Le retour en grâce très relatif du thermique
Politiquement, la marche arrière partielle de Bruxelles valide le discours de dirigeants comme Manfred Weber (PPE) ou du chancelier allemand Friedrich Merz, qui réclamaient depuis des mois une flexibilité technologique après 2035. Elle offre aussi une victoire symbolique au camp allemand et italien, pour qui la perspective d’une interdiction totale du thermique menaçait directement l’emploi et la base industrielle. Mais sur le fond, l’assouplissement reste très faible par une large majorité du secteur.
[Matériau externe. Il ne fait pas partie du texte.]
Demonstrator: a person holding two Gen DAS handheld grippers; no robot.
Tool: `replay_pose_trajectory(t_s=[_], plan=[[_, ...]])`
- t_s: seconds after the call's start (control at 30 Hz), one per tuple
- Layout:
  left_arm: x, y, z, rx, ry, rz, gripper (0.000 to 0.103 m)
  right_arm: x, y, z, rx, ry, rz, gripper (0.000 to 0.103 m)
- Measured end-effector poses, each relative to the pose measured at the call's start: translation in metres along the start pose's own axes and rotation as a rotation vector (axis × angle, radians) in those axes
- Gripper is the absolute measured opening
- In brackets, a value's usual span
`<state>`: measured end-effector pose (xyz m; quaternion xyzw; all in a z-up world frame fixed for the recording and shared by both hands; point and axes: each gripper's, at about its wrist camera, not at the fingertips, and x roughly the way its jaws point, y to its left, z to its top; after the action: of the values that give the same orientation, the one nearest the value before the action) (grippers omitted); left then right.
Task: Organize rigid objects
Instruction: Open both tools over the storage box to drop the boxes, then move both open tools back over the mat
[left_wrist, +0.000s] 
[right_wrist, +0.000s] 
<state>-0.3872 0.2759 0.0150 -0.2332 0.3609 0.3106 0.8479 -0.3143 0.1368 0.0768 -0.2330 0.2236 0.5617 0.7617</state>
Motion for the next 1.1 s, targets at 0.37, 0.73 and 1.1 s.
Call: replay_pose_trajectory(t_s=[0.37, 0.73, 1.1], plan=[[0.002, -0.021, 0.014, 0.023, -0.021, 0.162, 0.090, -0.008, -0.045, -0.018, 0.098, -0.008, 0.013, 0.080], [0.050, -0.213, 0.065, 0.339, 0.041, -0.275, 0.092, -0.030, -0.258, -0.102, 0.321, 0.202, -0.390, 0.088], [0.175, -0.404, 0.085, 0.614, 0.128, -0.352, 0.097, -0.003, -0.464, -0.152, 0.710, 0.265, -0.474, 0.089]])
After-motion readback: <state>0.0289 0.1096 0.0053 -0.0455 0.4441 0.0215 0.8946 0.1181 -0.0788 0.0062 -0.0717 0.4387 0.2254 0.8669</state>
Le texte prévoit en effet qu’à partir de 2035, 90% des émissions devront avoir disparu, par rapport au niveau de 2021, ce qui implique que la très grande majorité des ventes seront constituées de pures électriques ou de véhicules à émissions très faibles. Les constructeurs pourront théoriquement continuer à vendre des micro-hybrides (MHEV), des hybrides (HEV), hybrides rechargeables (PHEV) ou thermiques purs, mais à condition que ces volumes restent limités et qu’ils soient alimentés par des carburants de nouvelle génération (e-fuels, biocarburants) dont la disponibilité et le prix sont très incertains. L’Union parie ainsi sur une combinaison de technologies qui, aujourd’hui, n’existe qu’à l’état de démonstrateur à quelques milliers de tonnes par an.

La grande inconnue des e-fuels et biocarburants
En effet, l’un des angles morts du « paquet automobile » de Bruxelles réside dans l’offre effective de carburants alternatifs. Les usines pilotes d’e-fuels sont très rares en Europe, les projets peinent à se financer et les volumes prévus sont largement insuffisants pour décarboner le transport routier de masse. Les carburants synthétiques sont, par ailleurs, particulièrement convoités par l’aérien et le maritime, deux secteurs pour lesquels il n’existe que peu d’alternatives technologiques à court terme, au contraire de l’automobile qui dispose déjà de solutions hybride (de toutes sortes) ou purement électriques matures.
Les ordres de grandeur de prix évoqués par les pionniers du secteur témoignent aussi du caractère élitiste de cette voie, au moins dans un premier temps. Porsche, par exemple, estime que sa production chilienne d’e-fuel se traduirait par un coût final supérieur à deux euros le litre, ce qui réserverait de fait ce carburant aux voitures de niche, de prestige ou de collection, et non au parc de grande diffusion. L’idée d’un sauvetage de la combustion pour tous les automobilistes apparaît ainsi largement illusoire : l’ouverture laissée par Bruxelles profite surtout à l’industrie, qui peut prolonger certains modèles et amortir plus longtemps ses investissements thermiques, mais elle ne garantit en rien des prix abordables à la pompe et continue de fracturer des usages. D’ailleurs,à l’échelle européennes le déploiement des infrastructures de recharge accuse également un retard significatif : 56% des bornes publiques de l’Union sont concentrées en France, en Allemagne et aux Pays Bas, laissant de vastes zones du continent sous-équipées.